France is cracking down on terror after a sting operation in connection with an attack on a Jewish supermarket left one dead and 11 arrested.
French President Francois Hollande announced just prior to the start of the Jewish holidays of Shemini Atzeret and Simchat Torah that France would take steps to “fight all terror threats.”
The statement came following a “vast anti-terrorist operation” Saturday night in which police killed 33-year-old Jeremy-Lous Sidney, a convert to Islam in a raid in the northeastern city of Strasbourg, and arrested 11 other suspects linked to a radical Islamist terrorist cell. Hollande gave no details on the organization, but said the group had “struck in the past” and that officials had believed it “could stage attacks in the coming weeks.” The detainees were all in their 20s and 30s, according to Paris prosecutor Francoid Molins, who said that some were “common criminals who set out on a path of radicalization toward Islamist jihadism,” AFP reported.

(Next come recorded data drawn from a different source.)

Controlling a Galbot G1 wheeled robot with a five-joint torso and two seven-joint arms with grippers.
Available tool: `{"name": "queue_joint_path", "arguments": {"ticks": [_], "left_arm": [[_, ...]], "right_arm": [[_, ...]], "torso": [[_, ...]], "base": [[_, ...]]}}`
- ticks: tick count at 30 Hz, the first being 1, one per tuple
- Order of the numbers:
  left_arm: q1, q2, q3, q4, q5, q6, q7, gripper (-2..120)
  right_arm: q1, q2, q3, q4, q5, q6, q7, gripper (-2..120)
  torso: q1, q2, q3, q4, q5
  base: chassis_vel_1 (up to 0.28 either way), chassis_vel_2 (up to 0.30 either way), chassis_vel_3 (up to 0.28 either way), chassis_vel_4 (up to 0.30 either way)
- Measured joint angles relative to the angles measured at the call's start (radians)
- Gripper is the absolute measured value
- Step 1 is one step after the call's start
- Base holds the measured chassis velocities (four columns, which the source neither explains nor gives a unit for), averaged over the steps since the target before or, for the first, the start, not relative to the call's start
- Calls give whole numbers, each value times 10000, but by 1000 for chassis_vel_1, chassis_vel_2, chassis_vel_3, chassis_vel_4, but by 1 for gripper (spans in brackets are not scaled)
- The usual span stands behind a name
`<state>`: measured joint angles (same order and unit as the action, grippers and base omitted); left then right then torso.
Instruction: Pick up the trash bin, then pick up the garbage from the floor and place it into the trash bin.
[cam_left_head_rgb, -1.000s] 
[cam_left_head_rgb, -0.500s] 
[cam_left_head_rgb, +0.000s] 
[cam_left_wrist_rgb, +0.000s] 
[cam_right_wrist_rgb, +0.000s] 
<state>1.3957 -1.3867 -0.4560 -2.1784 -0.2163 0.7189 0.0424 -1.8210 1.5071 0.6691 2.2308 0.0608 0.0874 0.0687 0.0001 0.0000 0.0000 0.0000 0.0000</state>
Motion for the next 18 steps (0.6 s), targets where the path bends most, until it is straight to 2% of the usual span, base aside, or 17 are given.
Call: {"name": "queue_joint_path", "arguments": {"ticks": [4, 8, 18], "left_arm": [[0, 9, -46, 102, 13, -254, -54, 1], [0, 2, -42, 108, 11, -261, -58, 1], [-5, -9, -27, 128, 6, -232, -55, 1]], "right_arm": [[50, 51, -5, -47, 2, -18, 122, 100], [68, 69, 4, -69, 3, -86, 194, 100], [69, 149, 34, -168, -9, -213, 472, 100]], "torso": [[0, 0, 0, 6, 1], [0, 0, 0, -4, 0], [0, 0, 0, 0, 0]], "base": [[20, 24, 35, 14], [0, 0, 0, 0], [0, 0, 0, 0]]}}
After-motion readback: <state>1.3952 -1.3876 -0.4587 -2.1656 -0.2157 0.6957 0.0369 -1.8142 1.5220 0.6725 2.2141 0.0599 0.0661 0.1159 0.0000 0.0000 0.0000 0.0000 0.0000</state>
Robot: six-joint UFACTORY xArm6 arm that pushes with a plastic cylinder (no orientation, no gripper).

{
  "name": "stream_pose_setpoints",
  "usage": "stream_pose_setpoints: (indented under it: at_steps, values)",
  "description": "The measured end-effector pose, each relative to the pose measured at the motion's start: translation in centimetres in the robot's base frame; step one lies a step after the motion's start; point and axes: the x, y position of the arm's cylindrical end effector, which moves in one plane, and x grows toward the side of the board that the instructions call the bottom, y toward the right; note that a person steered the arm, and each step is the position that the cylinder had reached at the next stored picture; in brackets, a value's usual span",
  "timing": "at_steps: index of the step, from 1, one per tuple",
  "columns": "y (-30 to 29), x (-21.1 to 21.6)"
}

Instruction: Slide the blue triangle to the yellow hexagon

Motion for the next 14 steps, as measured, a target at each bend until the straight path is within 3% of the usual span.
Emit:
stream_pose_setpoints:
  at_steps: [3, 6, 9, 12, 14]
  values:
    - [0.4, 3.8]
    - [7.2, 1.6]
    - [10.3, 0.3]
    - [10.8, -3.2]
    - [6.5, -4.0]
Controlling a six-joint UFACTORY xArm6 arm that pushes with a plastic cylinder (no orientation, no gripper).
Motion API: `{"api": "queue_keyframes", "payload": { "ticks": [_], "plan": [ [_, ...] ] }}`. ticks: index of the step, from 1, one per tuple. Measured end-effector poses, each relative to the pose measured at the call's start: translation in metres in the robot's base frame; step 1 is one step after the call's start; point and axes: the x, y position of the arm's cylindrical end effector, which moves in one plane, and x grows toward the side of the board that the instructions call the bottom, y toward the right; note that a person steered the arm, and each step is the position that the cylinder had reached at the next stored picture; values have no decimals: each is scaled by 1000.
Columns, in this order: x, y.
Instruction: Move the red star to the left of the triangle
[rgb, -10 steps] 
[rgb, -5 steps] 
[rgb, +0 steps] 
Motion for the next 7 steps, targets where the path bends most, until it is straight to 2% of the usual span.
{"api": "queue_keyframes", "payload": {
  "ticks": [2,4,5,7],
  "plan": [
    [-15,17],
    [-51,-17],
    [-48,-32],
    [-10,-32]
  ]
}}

Sidney’s fingerprints were found on the remains of the grenade used to bomb the Naouri Sarcelles kosher supermarket last month in Sarcelles (Val d’Oise). One person was slightly wounded in the attack. The city, a suburb of some 60,000 residents, is located north of Paris and is home to a flourishing Jewish community, sometimes referred to as “little Jerusalem.”
Within hours of Sidney’s death, blank shots were fired at a synagogue in the Paris suburb of Argenteuil. Jewish leaders asked officials to beef up security around its neighborhoods, and services at the synagogue for Sukkot were canceled.
Richard Pasquier, President of the Representative Council of France’s Jewish Associations (CRIF), and Jewish central Consistory President Joel Mergui met with reporters together with the heads of France’s Jewish Associations at a news conference on the steps of the Elysee Palace, after their meeting with the French president.
Hollande also met with reporters at the palace and emphasized,“The state is totally mobilized to fight all terror threats…. planned anti-terror laws will be put before parliament as soon as possible,” according to AFP.
The need for the legislation was underscored by French Interior Minister Manuel Valls, who warned in a radio interview of an increase in local radical Islamists. “There is a terrorist threat in France,” Valls acknowledged bluntly. “It does not appear to come from foreigners, it appears to be French converts.”